#### What you need to do:
Repeat the entries below exactly, pictures excluded.

══════════════════════════════

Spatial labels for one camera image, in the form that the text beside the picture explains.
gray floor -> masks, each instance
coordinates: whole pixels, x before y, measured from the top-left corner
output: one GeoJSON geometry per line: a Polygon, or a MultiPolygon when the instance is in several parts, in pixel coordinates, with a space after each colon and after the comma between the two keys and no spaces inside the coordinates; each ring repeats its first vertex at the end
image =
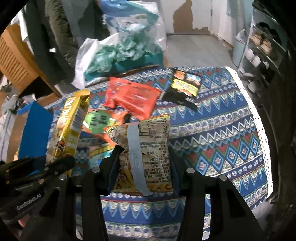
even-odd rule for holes
{"type": "Polygon", "coordinates": [[[168,36],[165,56],[175,67],[180,66],[229,66],[237,69],[231,62],[231,53],[223,42],[206,35],[168,36]]]}

gray tape strip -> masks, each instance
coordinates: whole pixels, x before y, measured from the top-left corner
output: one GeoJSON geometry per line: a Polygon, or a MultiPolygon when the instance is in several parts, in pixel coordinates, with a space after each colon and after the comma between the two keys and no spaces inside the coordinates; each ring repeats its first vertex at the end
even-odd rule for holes
{"type": "Polygon", "coordinates": [[[138,121],[132,122],[128,125],[127,138],[129,147],[128,154],[130,156],[131,172],[133,174],[135,186],[143,194],[143,196],[152,195],[153,192],[149,191],[144,175],[138,121]]]}

white lace trim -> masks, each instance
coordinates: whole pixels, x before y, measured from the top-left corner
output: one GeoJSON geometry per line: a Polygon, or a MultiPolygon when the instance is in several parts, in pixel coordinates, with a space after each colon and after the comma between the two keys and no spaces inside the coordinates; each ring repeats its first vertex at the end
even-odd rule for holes
{"type": "Polygon", "coordinates": [[[266,176],[267,176],[267,185],[268,185],[268,195],[269,197],[274,189],[274,185],[272,183],[272,178],[271,178],[271,159],[270,159],[270,150],[269,150],[269,145],[268,145],[268,140],[266,137],[266,133],[261,121],[261,118],[257,112],[257,109],[251,100],[249,94],[247,93],[246,89],[244,88],[242,81],[240,80],[239,76],[237,75],[237,72],[230,68],[230,67],[225,67],[228,72],[231,74],[233,77],[235,83],[237,84],[239,90],[243,94],[244,98],[246,99],[249,109],[253,115],[253,119],[257,128],[260,144],[262,147],[262,153],[263,153],[263,158],[264,158],[264,166],[265,166],[265,171],[266,171],[266,176]]]}

tablecloth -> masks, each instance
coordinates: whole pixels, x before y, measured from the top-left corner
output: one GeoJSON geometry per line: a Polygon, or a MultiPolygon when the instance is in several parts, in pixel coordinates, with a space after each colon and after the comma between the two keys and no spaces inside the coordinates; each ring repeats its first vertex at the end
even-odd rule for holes
{"type": "MultiPolygon", "coordinates": [[[[150,85],[162,91],[152,116],[169,113],[169,143],[189,167],[203,175],[226,175],[251,209],[271,194],[271,163],[268,142],[261,119],[237,73],[229,67],[179,67],[202,77],[196,112],[184,106],[161,101],[171,84],[171,69],[153,69],[125,79],[150,85]]],[[[108,82],[89,87],[89,108],[106,109],[108,82]]],[[[54,113],[49,134],[67,96],[47,106],[54,113]]],[[[81,133],[73,175],[98,165],[112,149],[101,140],[81,133]]],[[[102,196],[109,234],[129,238],[174,238],[184,212],[185,197],[175,193],[155,193],[152,197],[111,193],[102,196]]],[[[81,227],[81,200],[77,199],[76,222],[81,227]]],[[[204,232],[210,229],[210,196],[205,196],[204,232]]]]}

blue box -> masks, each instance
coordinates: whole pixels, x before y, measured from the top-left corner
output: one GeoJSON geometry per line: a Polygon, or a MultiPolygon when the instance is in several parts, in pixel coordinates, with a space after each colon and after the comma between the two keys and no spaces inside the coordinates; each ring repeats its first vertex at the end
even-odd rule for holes
{"type": "Polygon", "coordinates": [[[34,101],[18,110],[18,116],[26,118],[18,158],[44,156],[53,114],[34,101]]]}
{"type": "Polygon", "coordinates": [[[107,73],[99,73],[99,72],[93,72],[93,73],[84,73],[84,77],[86,81],[92,81],[95,78],[101,77],[101,76],[112,76],[115,74],[124,73],[129,70],[138,69],[141,67],[149,66],[149,65],[156,65],[158,64],[160,68],[163,67],[163,53],[152,53],[152,54],[144,54],[140,59],[138,60],[126,60],[122,62],[117,62],[112,65],[112,68],[107,73]]]}

══════════════════════════════

#### Reply:
Spatial labels for one camera image, in the form that the text beside the picture explains.
gray floor -> masks, each instance
coordinates: whole pixels, x before y, measured from the top-left corner
output: one GeoJSON geometry per line: a Polygon, or a MultiPolygon when the instance is in several parts, in pixel coordinates, with a space after each colon and after the comma between the two keys and no spaces inside the coordinates; each ring repeats its first vertex at the end
image =
even-odd rule for holes
{"type": "Polygon", "coordinates": [[[168,36],[165,56],[175,67],[180,66],[229,66],[237,69],[231,62],[231,53],[223,42],[206,35],[168,36]]]}

gray tape strip -> masks, each instance
coordinates: whole pixels, x before y, measured from the top-left corner
output: one GeoJSON geometry per line: a Polygon, or a MultiPolygon when the instance is in several parts, in pixel coordinates, with a space after each colon and after the comma between the two keys and no spaces inside the coordinates; each ring repeats its first vertex at the end
even-odd rule for holes
{"type": "Polygon", "coordinates": [[[138,121],[132,122],[128,125],[127,138],[129,147],[128,154],[130,156],[131,172],[133,174],[135,186],[143,194],[143,196],[152,195],[153,192],[149,191],[144,175],[138,121]]]}

white lace trim -> masks, each instance
coordinates: whole pixels, x before y, measured from the top-left corner
output: one GeoJSON geometry per line: a Polygon, or a MultiPolygon when the instance is in several parts, in pixel coordinates, with a space after each colon and after the comma between the two keys and no spaces inside the coordinates; each ring repeats its first vertex at the end
even-odd rule for holes
{"type": "Polygon", "coordinates": [[[266,176],[267,176],[267,185],[268,185],[268,195],[269,197],[274,189],[274,185],[272,183],[272,178],[271,178],[271,159],[270,159],[270,150],[269,150],[269,145],[268,145],[268,140],[266,137],[266,133],[261,121],[261,118],[257,112],[257,109],[251,100],[249,94],[247,93],[246,89],[244,88],[242,81],[240,80],[239,76],[237,75],[237,72],[230,68],[230,67],[225,67],[228,72],[231,74],[233,77],[235,83],[237,84],[239,90],[243,94],[244,98],[246,99],[249,109],[253,115],[253,119],[257,128],[260,144],[262,147],[262,153],[263,153],[263,158],[264,158],[264,166],[265,166],[265,171],[266,171],[266,176]]]}

tablecloth -> masks, each instance
coordinates: whole pixels, x before y, measured from the top-left corner
output: one GeoJSON geometry per line: a Polygon, or a MultiPolygon when the instance is in several parts, in pixel coordinates, with a space after each colon and after the comma between the two keys and no spaces inside the coordinates; each ring repeats its first vertex at the end
even-odd rule for holes
{"type": "MultiPolygon", "coordinates": [[[[150,85],[162,91],[152,116],[169,113],[169,143],[189,167],[203,175],[226,175],[251,209],[271,194],[271,163],[268,142],[261,119],[237,73],[229,67],[179,67],[202,77],[196,112],[184,106],[161,101],[171,84],[171,69],[153,69],[125,79],[150,85]]],[[[108,82],[89,87],[89,108],[106,109],[108,82]]],[[[54,113],[49,134],[67,96],[47,106],[54,113]]],[[[81,133],[73,175],[98,165],[112,149],[101,140],[81,133]]],[[[102,196],[109,234],[129,238],[174,238],[184,212],[185,197],[175,193],[155,193],[152,197],[111,193],[102,196]]],[[[81,227],[81,200],[77,199],[76,222],[81,227]]],[[[204,232],[210,229],[210,196],[205,196],[204,232]]]]}

blue box -> masks, each instance
coordinates: whole pixels, x before y, measured from the top-left corner
output: one GeoJSON geometry per line: a Polygon, or a MultiPolygon when the instance is in several parts, in pixel coordinates, with a space after each colon and after the comma between the two keys and no spaces inside the coordinates; each ring repeats its first vertex at the end
even-odd rule for holes
{"type": "Polygon", "coordinates": [[[34,101],[18,110],[18,116],[26,118],[18,158],[44,156],[53,114],[34,101]]]}
{"type": "Polygon", "coordinates": [[[107,73],[99,73],[99,72],[93,72],[93,73],[84,73],[84,77],[86,81],[92,81],[95,78],[101,77],[101,76],[112,76],[115,74],[124,73],[129,70],[138,69],[141,67],[149,66],[149,65],[156,65],[158,64],[160,68],[163,67],[163,53],[152,53],[152,54],[144,54],[140,59],[138,60],[126,60],[122,62],[117,62],[112,65],[112,68],[107,73]]]}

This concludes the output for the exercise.